We are a society of quick fixes and a pill does do that. Pills are not without side effects, however. One of the potential side effects in the Statin group is cognitive and that concerns me. We may lower the cholesterol of some kids but at what price? Learning? Behavior? Sleep? Are those reasonable trade-offs to potentially avoid 1 heart attack - and we are not even certain the use of this drug will do that?

The other issue to consider is the recommendation for "eating better and exercise". Believe me, we've been there and done that. Easy to say, not so easy for too many families to follow. If it were that easy, we wouldn't have so many overweight and obese kids. It may not be easy, but it isn't impossible. We may just have to find a different path for better eating and exercise given our busy lives - find a way that works for our busy lives.

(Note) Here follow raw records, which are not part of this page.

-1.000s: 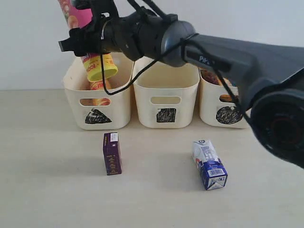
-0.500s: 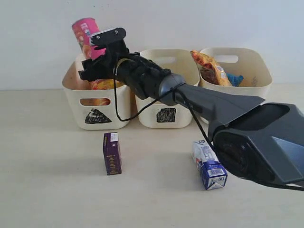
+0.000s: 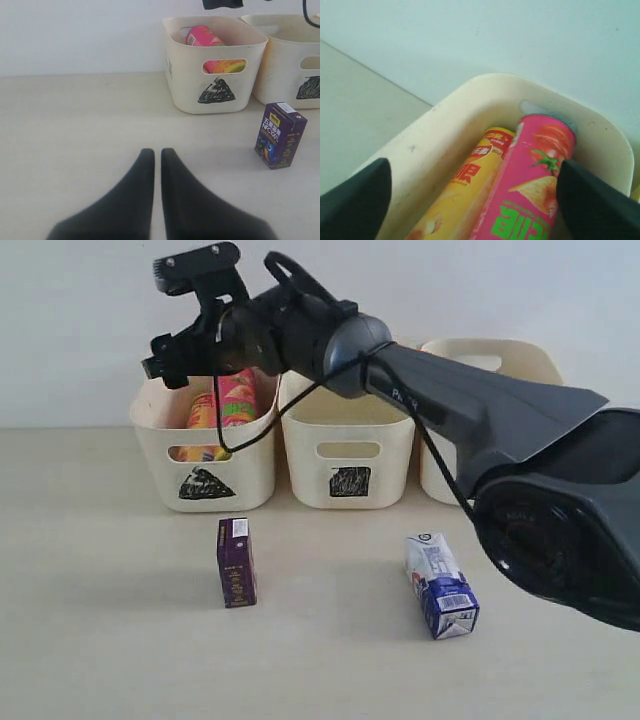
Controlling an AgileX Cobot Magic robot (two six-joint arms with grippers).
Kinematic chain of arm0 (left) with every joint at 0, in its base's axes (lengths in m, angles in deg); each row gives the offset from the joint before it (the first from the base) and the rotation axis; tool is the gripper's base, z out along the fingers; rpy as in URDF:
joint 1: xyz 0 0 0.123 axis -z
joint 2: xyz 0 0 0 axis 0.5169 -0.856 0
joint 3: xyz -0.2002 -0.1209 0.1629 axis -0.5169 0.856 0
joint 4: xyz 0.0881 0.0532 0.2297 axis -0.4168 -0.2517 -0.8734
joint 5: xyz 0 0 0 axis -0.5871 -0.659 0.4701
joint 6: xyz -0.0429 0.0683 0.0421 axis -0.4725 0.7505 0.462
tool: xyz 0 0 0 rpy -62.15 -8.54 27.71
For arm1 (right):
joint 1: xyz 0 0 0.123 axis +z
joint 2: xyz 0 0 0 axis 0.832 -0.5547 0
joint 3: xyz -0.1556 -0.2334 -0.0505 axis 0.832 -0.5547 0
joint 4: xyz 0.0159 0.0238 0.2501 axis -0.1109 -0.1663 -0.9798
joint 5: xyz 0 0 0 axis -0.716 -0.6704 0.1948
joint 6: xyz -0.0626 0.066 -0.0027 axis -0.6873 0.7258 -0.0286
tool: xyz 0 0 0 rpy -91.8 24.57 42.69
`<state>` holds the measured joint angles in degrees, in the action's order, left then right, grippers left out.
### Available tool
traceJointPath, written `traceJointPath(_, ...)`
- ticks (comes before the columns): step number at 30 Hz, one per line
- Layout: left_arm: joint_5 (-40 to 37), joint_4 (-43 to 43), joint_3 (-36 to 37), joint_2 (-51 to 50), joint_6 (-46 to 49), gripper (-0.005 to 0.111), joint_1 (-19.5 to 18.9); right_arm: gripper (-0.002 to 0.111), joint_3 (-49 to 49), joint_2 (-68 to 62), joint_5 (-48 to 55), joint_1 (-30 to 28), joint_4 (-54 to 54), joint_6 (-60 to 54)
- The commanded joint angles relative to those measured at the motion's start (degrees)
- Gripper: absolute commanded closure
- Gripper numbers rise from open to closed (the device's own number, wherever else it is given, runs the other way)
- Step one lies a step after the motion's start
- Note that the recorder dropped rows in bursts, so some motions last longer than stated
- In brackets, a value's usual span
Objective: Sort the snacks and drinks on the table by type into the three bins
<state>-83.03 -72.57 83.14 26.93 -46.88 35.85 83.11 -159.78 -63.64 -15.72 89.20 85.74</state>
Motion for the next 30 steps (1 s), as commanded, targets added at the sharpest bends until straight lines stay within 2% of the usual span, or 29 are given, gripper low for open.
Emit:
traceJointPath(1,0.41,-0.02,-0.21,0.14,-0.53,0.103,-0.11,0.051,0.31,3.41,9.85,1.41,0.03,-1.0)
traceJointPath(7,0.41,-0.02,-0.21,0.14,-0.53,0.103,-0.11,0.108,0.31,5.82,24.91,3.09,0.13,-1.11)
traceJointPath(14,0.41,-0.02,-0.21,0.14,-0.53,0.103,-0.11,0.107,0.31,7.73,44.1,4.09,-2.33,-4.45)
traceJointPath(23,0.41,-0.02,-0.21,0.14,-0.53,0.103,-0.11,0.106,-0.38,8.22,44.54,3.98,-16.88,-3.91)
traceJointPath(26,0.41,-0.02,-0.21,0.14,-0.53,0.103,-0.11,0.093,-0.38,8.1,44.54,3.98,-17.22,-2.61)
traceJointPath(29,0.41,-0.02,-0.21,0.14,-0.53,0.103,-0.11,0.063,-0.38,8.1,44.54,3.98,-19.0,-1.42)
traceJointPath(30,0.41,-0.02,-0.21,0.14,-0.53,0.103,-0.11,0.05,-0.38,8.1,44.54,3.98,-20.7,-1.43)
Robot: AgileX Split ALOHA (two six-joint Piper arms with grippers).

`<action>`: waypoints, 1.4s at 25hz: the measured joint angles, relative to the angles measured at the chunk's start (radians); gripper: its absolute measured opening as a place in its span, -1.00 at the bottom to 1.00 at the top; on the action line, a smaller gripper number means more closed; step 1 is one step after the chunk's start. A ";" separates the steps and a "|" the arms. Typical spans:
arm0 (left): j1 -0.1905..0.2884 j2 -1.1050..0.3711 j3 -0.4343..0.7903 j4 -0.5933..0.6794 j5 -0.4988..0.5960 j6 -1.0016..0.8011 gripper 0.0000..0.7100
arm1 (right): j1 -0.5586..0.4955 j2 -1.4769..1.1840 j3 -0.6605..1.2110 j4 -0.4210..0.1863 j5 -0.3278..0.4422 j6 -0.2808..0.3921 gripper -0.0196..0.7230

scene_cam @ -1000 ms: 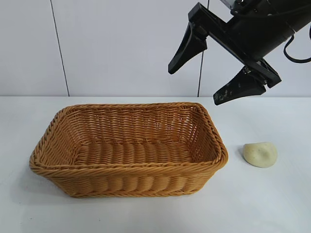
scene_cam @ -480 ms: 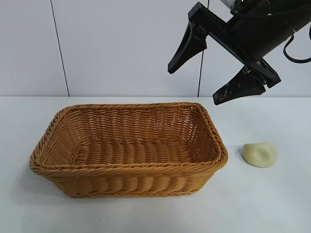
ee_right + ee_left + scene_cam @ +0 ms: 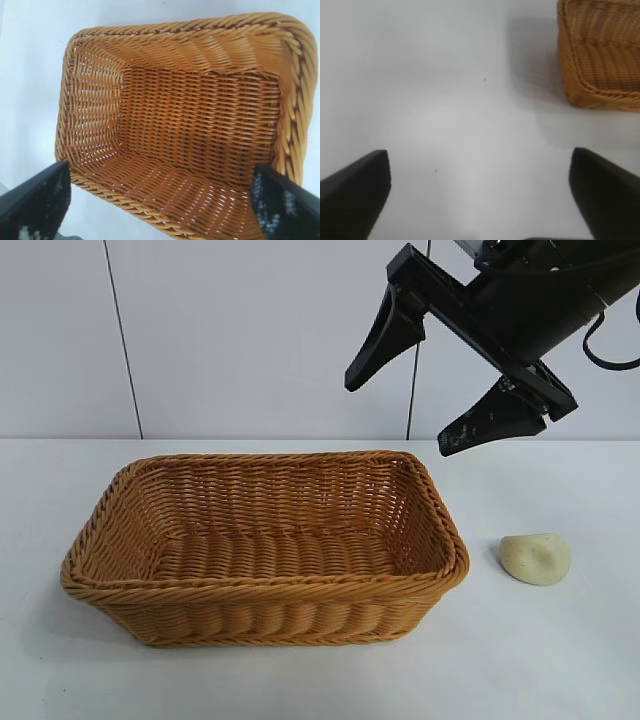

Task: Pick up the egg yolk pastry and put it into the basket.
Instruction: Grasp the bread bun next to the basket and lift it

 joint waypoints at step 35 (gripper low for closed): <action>0.000 -0.118 0.000 -0.007 -0.001 0.000 0.96 | -0.168 0.078 -0.253 -0.761 0.176 0.417 0.92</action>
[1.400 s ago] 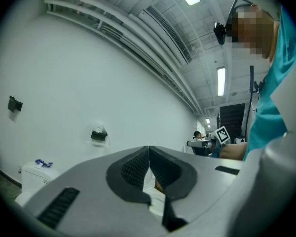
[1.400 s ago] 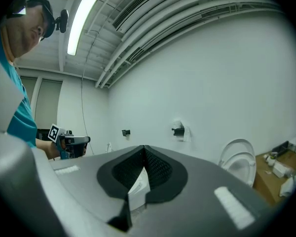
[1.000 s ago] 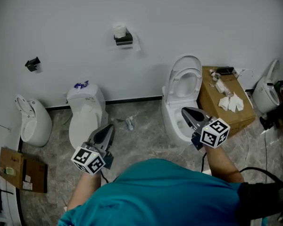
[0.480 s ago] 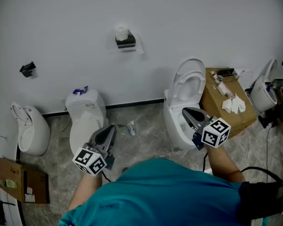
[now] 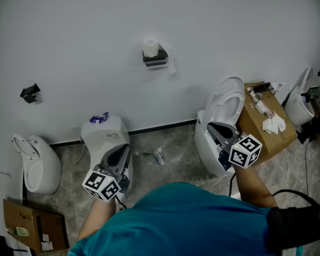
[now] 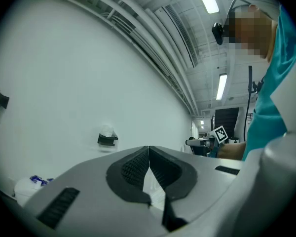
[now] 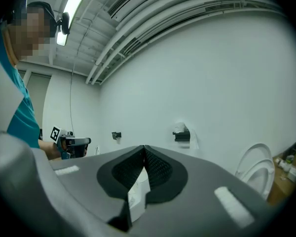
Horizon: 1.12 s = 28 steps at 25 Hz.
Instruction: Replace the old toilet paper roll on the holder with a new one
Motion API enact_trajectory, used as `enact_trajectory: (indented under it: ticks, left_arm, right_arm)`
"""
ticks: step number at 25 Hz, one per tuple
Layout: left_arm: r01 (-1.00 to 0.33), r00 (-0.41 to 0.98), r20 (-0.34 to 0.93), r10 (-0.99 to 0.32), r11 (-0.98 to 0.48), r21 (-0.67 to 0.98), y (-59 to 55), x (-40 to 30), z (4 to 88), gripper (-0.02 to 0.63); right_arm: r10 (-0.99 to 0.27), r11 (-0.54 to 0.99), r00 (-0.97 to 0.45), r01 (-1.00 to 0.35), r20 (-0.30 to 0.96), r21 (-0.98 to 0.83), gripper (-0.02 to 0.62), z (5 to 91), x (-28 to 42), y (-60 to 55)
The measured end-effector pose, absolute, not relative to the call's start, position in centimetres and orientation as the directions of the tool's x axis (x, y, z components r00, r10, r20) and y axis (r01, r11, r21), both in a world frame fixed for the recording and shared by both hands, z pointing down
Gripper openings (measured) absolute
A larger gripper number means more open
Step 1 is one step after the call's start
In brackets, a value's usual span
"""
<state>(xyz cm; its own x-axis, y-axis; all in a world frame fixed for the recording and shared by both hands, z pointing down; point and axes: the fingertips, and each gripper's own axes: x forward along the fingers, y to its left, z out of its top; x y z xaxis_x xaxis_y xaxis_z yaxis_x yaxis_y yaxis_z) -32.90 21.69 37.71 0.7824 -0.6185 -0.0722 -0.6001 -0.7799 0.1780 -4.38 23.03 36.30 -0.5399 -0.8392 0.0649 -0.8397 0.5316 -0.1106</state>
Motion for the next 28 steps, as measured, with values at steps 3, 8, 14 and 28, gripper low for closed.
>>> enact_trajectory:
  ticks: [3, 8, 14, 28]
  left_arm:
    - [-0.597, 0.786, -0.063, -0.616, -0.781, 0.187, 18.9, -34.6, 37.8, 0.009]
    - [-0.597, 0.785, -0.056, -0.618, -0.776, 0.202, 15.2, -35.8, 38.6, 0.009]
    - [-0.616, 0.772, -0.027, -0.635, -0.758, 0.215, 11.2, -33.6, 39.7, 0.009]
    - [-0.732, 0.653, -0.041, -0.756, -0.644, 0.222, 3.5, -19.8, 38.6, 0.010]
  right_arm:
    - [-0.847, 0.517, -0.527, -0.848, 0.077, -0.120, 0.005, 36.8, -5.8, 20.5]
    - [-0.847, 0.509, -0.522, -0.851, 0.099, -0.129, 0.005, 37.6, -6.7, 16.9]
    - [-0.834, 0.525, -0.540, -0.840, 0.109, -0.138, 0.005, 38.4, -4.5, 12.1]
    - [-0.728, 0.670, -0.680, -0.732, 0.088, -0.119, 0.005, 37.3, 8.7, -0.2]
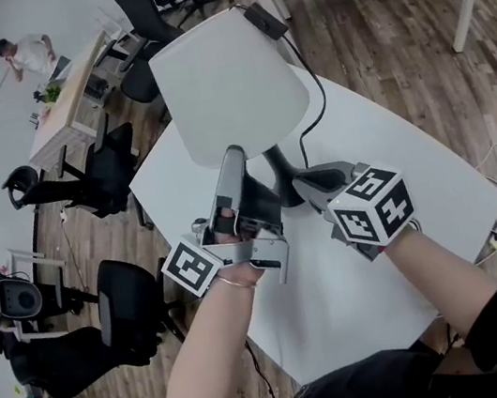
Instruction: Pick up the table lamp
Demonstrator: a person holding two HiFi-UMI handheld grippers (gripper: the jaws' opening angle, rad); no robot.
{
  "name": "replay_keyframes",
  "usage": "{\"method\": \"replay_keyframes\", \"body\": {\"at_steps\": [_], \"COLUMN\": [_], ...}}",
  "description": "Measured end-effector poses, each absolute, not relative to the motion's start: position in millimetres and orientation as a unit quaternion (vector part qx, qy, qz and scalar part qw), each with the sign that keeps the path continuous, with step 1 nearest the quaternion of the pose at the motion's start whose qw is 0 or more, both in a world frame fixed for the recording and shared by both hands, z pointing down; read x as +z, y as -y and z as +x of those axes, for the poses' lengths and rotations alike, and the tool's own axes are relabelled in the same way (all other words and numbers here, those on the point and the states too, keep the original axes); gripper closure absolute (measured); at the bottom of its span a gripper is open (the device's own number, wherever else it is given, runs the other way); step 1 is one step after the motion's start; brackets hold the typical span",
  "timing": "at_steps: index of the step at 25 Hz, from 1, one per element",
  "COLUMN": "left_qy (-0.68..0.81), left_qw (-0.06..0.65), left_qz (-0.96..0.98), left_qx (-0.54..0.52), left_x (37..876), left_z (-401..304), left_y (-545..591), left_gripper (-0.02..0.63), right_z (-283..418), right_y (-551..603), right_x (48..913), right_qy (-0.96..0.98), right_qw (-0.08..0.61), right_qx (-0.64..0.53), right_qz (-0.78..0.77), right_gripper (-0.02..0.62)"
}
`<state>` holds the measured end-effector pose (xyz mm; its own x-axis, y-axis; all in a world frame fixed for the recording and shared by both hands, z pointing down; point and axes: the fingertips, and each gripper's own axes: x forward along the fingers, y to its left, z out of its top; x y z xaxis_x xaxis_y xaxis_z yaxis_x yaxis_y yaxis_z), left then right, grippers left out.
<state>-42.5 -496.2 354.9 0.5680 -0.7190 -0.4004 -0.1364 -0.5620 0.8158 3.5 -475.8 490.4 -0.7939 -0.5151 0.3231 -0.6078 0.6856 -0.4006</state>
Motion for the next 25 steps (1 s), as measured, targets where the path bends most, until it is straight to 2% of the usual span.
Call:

Clearly there is a public health issue we need to address and the time for that is now. But, a pill? That only fixes a number - it doesn't fix the issues leading to the rise in any one number. We need to do better in helping society get healthier. We need to do better in helping families slow down and eat better. We need to help people find more ways to exercise. And, we need to do this based on how people live today, not how we lived as kids or how we want people to live. To me, this is the piece of the puzzle never adequately addressed in public health recommendations. The recommendations always seem out of step with lives of today's families.

The debate will continue - it needs to continue - on whether Statins are the answer for high cholesterol in kids. Until then, let's all look at how our families are eating and moving. That we all can control - and without a pill or our kids' brains becoming dulled.

1 comments:

curtis said...

I totally agree with you. I like to incorporate the use of the technology that kids love with my programs (I run a healthy lifestyles camp for overweight children.) If we can't get them interested, we're only wasting our time.